Wednesday, February 14, 2007

good thing I never got too much praise as a kid

Okay, sarcasm. It gets me every time.

But seriously, folks, here's an intriguing article about the effects of different types of praise on kids. Praising a kid's intelligence, it seems, renders them less likely to put forth any effort because intelligence is something we either have or we don't. But praising a kid's effort makes them far more willing to try, try again, to believe that this effort thing is valuable. The implications of this piece for the work we do as writing teachers are huge, not the least of which being our understanding of why some students cheat. "Students turn to cheating because they haven't developed a strategy for handling failure. The problem is compounded when a parent ignores a child's failures and insists he'll [sic] do better next time... A child deprived of the opportunity to discuss mistakes can't learn from them."

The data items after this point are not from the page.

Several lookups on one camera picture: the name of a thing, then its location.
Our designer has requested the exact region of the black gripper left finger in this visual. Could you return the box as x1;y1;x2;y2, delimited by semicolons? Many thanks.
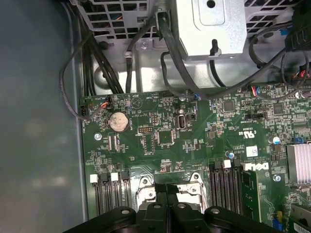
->
62;183;169;233

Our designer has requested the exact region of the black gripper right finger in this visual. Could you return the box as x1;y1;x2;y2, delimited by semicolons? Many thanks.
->
167;184;283;233

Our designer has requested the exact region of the CPU socket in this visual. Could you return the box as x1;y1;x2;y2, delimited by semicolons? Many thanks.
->
131;173;207;216

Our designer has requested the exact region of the green RAM stick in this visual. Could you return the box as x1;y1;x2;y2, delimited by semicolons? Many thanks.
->
242;169;262;222

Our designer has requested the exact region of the green motherboard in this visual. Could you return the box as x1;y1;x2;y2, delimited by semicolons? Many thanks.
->
80;83;311;233

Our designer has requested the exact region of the internal USB port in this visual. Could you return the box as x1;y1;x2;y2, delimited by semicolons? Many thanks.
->
176;114;187;129

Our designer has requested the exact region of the round coin battery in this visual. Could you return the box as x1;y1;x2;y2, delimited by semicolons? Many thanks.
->
108;111;129;133

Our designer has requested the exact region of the silver finned heat sink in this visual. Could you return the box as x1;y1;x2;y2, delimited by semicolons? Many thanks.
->
286;144;311;184

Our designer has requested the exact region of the open grey PC case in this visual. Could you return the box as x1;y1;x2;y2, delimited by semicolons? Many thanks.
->
0;0;311;233

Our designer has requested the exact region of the perforated metal drive cage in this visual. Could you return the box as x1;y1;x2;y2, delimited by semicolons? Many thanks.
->
72;0;311;41

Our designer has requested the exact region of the black connector block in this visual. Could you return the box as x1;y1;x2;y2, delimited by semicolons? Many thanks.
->
284;14;311;53

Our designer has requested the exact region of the black cable bundle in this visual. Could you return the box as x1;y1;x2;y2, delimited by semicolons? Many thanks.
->
64;0;126;97

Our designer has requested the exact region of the silver sheet metal bracket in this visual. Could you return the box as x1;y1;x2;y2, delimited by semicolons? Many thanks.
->
170;0;246;61

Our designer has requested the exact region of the thick black cable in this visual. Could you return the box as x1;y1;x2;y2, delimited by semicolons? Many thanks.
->
155;9;287;100

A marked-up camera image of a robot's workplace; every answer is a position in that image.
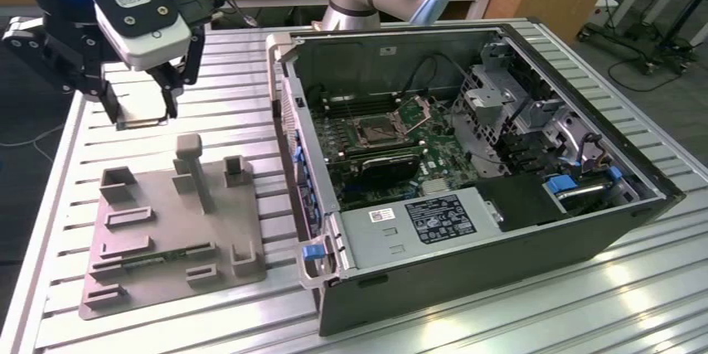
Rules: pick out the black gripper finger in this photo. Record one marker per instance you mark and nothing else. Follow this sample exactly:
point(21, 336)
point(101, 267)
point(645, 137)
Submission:
point(173, 93)
point(91, 80)

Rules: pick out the silver CPU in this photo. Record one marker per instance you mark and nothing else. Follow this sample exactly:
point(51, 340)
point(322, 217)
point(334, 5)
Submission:
point(141, 123)

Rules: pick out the black RAM slot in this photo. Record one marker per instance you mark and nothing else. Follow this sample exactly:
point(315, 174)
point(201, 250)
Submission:
point(359, 107)
point(357, 102)
point(354, 98)
point(362, 111)

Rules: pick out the CPU socket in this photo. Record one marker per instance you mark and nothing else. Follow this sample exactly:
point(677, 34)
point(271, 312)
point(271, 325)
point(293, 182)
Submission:
point(382, 132)

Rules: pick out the grey parts rack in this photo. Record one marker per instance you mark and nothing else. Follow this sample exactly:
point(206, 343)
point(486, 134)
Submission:
point(183, 221)

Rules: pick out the green RAM stick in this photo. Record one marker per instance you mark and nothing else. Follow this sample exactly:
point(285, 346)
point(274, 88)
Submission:
point(155, 258)

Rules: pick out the black graphics card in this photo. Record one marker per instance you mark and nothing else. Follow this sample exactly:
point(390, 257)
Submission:
point(387, 169)

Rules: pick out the blue case latch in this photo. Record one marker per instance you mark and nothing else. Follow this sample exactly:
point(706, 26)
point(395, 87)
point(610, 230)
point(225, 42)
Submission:
point(313, 253)

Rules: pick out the green motherboard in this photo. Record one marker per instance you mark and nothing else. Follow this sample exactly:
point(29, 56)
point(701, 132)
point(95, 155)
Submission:
point(443, 155)

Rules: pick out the grey power supply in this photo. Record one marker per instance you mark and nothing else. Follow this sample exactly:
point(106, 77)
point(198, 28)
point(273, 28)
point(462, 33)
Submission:
point(387, 242)

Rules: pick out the small silver heat sink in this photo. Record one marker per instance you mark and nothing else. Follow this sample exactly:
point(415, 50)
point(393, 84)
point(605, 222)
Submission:
point(439, 187)

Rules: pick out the silver metal disk bay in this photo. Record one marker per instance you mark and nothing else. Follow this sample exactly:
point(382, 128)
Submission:
point(487, 101)

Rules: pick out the black plastic shroud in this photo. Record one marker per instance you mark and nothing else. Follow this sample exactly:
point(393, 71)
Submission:
point(521, 205)

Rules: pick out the black open PC case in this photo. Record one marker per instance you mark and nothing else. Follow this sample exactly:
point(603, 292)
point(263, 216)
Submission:
point(454, 287)

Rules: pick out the blue disk carrier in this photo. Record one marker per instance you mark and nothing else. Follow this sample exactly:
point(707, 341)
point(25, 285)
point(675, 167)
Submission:
point(562, 186)

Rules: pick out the small blue clip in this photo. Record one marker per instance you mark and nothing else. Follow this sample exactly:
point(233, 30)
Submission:
point(614, 173)

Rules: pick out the black wheeled cart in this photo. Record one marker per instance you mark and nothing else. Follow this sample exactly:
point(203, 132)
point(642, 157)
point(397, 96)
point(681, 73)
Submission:
point(658, 18)

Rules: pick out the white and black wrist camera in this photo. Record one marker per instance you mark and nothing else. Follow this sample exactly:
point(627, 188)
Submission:
point(150, 43)

Even better, think about this in the context of grade inflation: "teens, Meyer found, discounted praise to such an extent that they believed it's a teacher's criticism--not praise at all--that really conveys a positive belief in a student's aptitude."

A friend once told me that she remembers thinking, as a college student who'd gotten back a paper with quite a bit of criticism, that she respected her teacher for respecting her enough to teach her.

A big part of the reason I'm blogging this piece, of course, is that it affirms all of my own experiences, affirmation being akin, of course, to praise.